> What you are asked to do: In this material, which lines include the string "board"? Show them.

Dataset content Start Marker

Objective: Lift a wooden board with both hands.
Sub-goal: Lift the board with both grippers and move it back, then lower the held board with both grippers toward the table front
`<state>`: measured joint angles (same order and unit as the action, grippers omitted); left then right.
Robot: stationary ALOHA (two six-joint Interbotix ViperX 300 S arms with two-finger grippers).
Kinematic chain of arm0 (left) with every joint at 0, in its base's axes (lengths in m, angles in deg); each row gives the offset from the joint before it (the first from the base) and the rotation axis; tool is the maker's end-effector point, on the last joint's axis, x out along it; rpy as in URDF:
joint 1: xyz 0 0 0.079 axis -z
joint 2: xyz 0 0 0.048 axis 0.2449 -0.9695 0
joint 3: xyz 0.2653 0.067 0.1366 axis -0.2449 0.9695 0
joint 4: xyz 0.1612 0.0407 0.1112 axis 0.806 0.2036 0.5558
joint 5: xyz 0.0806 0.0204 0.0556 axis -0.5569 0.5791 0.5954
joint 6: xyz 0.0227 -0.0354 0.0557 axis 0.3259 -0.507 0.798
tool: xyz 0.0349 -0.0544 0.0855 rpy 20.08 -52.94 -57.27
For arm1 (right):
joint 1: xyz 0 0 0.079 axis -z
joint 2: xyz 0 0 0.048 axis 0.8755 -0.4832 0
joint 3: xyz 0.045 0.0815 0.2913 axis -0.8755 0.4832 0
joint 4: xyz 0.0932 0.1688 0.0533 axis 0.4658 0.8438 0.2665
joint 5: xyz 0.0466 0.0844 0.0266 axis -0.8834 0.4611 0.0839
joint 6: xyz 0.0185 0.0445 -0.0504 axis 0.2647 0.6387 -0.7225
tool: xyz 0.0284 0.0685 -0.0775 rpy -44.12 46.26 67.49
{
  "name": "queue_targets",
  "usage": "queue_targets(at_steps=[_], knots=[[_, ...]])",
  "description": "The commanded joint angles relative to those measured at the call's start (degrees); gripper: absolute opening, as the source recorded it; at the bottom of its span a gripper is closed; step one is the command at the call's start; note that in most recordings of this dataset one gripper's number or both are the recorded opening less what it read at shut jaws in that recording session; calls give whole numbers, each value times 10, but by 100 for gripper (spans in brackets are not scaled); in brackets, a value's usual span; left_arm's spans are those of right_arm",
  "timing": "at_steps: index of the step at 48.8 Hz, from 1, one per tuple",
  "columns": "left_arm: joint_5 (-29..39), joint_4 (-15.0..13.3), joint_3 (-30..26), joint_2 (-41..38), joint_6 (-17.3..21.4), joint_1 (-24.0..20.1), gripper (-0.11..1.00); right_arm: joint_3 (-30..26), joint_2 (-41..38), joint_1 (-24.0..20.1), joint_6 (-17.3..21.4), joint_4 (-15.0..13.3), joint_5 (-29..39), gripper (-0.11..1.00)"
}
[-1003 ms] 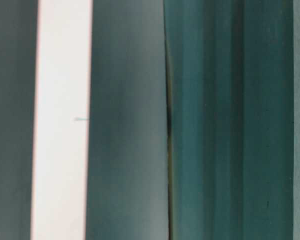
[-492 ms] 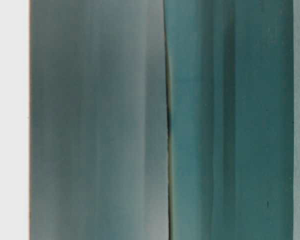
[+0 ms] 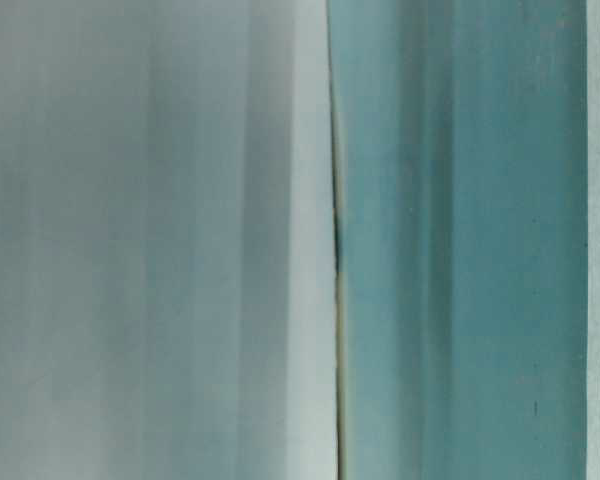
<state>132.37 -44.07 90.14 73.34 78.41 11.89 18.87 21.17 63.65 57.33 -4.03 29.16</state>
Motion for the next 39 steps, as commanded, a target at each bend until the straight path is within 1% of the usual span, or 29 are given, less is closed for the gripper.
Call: queue_targets(at_steps=[1, 13, 20, 28, 39], knots=[[-1, 0, -41, 0, 4, -1, 17, -32, -7, 2, 13, -4, -5, 21], [44, 1, -83, -13, 14, -4, 17, -69, -11, 2, 12, -17, 18, 21], [48, 1, -104, -21, 27, -4, 17, -85, -13, 2, 12, -18, 20, 21], [51, 1, -119, -29, 31, -4, 17, -88, -15, 2, 12, -18, 21, 21], [56, 1, -121, -30, 31, -4, 17, -90, -16, 2, 13, -18, 22, 21]])
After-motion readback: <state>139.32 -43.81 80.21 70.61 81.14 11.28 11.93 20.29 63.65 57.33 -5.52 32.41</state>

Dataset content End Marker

> Exercise result:
Objective: Lift a wooden board with both hands.
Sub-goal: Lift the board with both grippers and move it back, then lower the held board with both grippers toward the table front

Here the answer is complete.